*** Begin section ***
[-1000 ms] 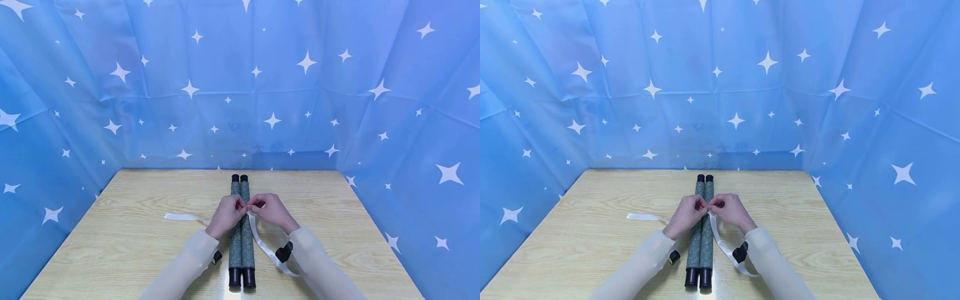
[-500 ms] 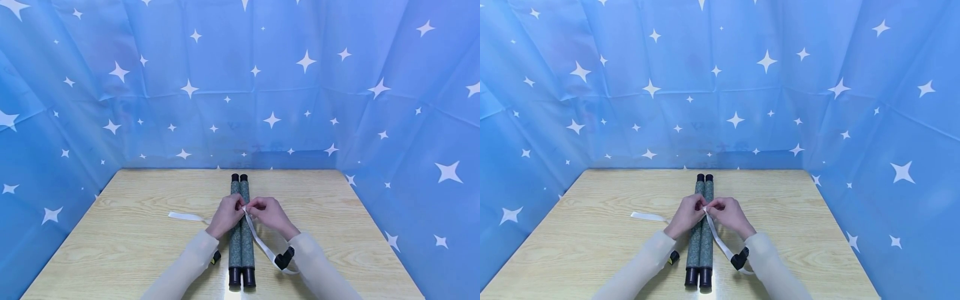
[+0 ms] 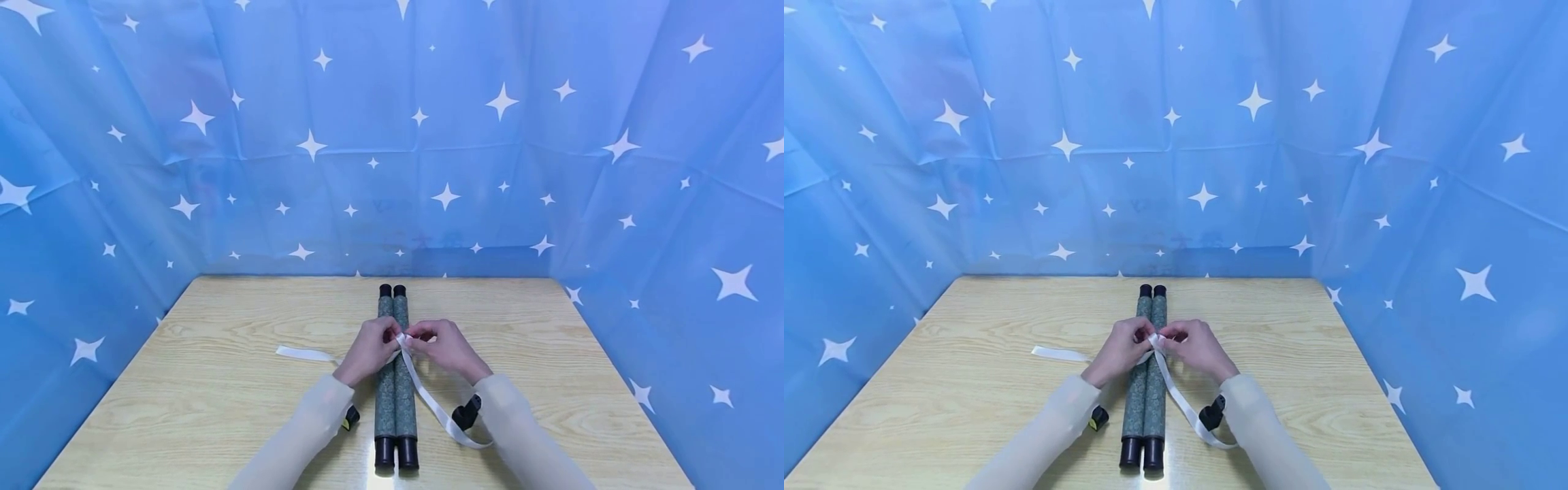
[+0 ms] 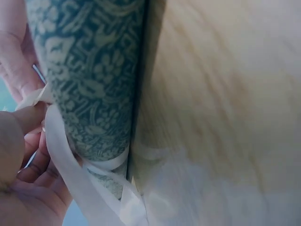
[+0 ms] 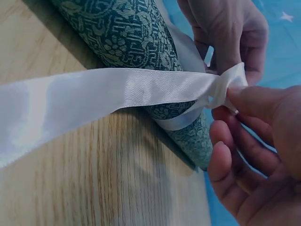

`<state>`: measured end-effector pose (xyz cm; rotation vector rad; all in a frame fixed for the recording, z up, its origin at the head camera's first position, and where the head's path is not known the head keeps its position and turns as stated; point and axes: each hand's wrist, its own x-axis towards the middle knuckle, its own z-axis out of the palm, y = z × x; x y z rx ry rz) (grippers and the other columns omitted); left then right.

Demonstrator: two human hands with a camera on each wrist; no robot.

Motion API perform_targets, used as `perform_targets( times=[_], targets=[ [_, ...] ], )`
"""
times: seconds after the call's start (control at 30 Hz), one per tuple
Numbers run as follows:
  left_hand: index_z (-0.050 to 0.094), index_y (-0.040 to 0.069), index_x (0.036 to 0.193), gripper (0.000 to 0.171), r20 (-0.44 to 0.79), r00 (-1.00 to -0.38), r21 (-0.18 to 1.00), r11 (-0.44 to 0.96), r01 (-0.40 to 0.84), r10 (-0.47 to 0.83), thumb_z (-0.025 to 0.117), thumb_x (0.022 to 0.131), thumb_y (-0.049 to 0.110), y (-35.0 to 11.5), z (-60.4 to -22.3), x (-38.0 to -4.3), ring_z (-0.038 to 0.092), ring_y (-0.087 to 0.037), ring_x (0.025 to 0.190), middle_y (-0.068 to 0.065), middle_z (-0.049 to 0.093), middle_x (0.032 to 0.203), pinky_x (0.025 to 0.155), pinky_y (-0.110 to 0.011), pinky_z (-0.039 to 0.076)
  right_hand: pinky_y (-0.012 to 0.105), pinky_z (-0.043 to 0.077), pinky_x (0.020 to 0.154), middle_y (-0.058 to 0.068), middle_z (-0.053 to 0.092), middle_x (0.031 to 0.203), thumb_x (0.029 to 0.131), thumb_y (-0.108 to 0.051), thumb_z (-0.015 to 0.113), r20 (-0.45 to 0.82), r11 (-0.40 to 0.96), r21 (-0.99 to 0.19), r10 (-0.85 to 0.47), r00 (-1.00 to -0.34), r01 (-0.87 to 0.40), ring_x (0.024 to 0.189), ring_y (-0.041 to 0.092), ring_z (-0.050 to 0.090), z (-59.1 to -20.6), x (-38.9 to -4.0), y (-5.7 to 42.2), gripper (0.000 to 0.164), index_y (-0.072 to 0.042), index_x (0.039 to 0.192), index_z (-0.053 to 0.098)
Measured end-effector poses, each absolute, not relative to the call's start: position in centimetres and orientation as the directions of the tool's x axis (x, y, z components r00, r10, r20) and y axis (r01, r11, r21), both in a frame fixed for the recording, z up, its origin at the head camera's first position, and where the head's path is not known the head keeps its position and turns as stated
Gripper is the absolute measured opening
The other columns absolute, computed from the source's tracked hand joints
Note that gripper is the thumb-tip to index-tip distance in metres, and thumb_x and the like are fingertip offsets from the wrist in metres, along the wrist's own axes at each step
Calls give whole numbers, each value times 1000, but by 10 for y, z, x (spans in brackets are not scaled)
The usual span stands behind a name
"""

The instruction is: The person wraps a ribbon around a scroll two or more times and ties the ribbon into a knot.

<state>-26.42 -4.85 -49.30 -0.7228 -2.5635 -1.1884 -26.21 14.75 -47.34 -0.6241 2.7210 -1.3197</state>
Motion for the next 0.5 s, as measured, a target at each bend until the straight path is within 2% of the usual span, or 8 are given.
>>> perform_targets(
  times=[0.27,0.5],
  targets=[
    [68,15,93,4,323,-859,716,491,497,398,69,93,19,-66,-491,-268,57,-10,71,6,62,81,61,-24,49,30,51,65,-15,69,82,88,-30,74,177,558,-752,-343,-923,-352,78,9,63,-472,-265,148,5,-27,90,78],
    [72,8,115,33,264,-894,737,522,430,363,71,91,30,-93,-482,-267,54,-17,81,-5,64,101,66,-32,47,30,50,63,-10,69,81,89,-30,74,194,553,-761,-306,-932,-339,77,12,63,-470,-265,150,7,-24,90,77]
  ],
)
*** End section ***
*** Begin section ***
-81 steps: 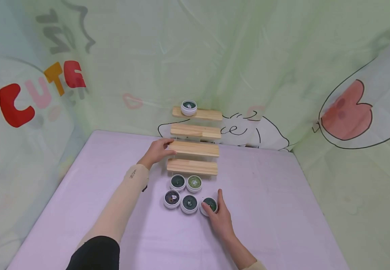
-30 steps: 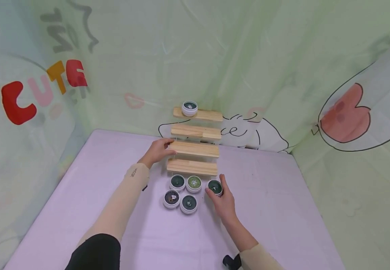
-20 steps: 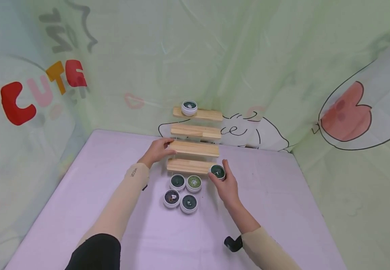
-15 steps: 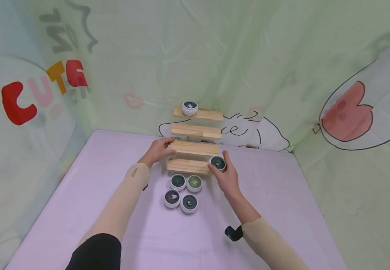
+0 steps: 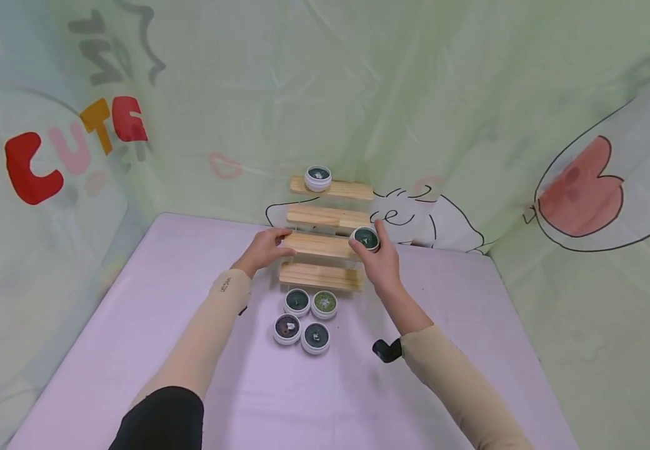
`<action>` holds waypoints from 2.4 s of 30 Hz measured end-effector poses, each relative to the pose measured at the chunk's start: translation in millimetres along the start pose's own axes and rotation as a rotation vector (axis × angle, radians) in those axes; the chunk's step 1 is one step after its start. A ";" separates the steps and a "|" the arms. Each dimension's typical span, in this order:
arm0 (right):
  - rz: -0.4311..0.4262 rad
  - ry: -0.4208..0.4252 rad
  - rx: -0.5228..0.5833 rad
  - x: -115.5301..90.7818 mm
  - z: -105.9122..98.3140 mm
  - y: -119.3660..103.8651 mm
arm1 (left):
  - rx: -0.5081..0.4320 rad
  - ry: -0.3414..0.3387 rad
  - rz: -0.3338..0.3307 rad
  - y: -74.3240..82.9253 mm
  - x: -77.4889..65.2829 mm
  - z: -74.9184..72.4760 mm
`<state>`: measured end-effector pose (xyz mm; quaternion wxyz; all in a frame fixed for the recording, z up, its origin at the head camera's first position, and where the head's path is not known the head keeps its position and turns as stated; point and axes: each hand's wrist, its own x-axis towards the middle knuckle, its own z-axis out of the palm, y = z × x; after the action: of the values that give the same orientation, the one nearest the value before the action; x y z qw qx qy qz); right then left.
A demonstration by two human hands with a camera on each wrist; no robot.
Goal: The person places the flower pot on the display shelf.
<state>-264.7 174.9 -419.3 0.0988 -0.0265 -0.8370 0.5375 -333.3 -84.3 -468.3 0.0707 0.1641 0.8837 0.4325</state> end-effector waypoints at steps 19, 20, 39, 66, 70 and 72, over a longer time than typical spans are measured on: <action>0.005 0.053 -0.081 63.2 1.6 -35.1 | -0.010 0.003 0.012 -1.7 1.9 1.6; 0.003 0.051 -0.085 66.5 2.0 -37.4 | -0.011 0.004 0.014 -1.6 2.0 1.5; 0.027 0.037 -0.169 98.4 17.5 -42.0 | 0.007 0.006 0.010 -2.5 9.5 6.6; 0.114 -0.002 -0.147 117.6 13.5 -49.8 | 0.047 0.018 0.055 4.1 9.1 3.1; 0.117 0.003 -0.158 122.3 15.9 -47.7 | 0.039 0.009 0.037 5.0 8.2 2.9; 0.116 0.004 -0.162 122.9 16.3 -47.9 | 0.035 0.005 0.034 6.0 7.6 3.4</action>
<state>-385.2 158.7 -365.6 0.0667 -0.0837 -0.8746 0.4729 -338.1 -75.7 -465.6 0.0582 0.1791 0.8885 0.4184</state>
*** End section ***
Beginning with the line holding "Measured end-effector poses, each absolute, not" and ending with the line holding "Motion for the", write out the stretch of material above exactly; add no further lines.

Result of the exercise>
Measured end-effector poses, each absolute, not relative to the call's start: position in centimetres and orientation as the directions of the tool's x axis (x, y, z components r00, r10, r20) and y axis (r01, r11, r21), both in a frame fixed for the recording, z up, its origin at the head camera's first position, and where the head's path is not known the head keeps its position and turns as stated
Gripper is the absolute measured opening
The other columns absolute, computed from the source's tracked hand joints
Note that gripper is the thumb-tip to index-tip distance in metres, and thumb_x and the like are fingertip offsets from the wrist in metres, along the wrist's own axes at each step
Calls give whole numbers, each value times 1000, but by 10 for y, z, x (spans in brackets are not scaled)
The usual span stands behind a name
"""

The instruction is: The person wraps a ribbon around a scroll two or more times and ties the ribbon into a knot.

<state>-26.42 -4.85 -49.30 -0.7228 -2.5635 -1.1884 -26.21 14.75 -47.34 -0.6241 2.7210 -1.3197</state>
Motion for the next 0.5 s, as measured, a target at each bend until the straight path is within 2% of the usual span, or 8 are given.

The exercise was worked through completely.